*** Opening Data below ***

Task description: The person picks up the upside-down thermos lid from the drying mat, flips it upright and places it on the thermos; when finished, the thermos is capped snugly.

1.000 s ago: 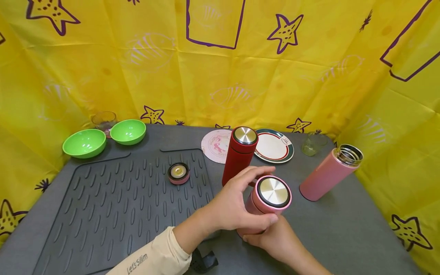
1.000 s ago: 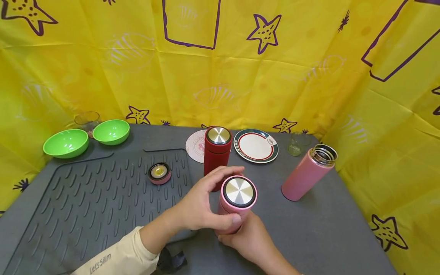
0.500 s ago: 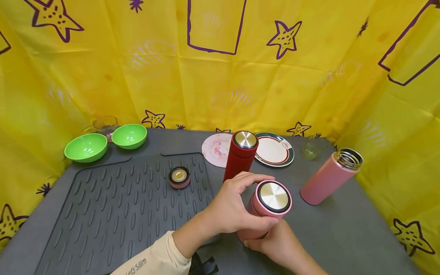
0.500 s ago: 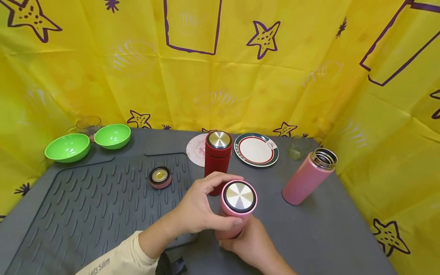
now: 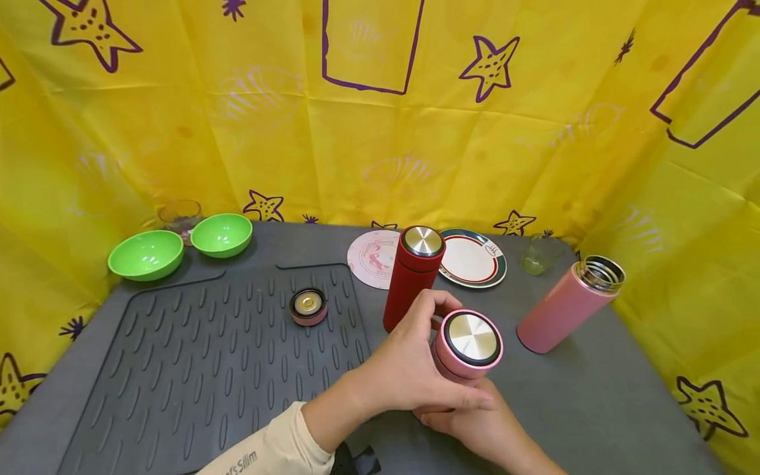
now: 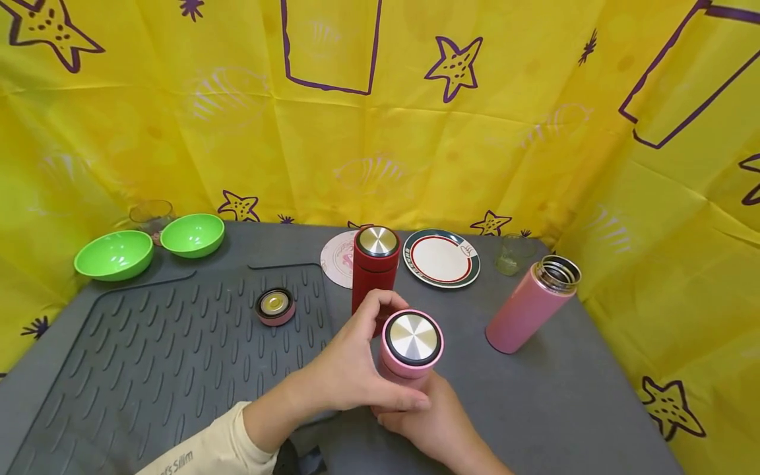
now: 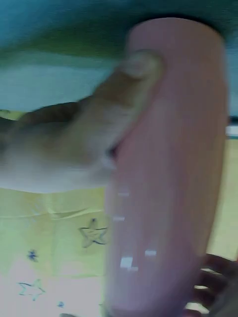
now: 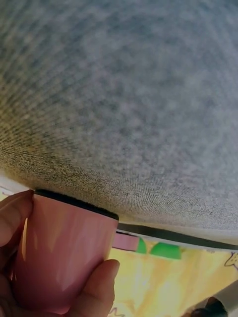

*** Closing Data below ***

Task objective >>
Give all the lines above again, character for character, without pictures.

Task output >>
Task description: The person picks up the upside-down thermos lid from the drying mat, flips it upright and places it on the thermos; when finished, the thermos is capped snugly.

1.000 s ago: 
1.000 s ago: 
0.500 s ago: 
0.500 s ago: 
now: 
now: 
now: 
now: 

This exercise is now complete.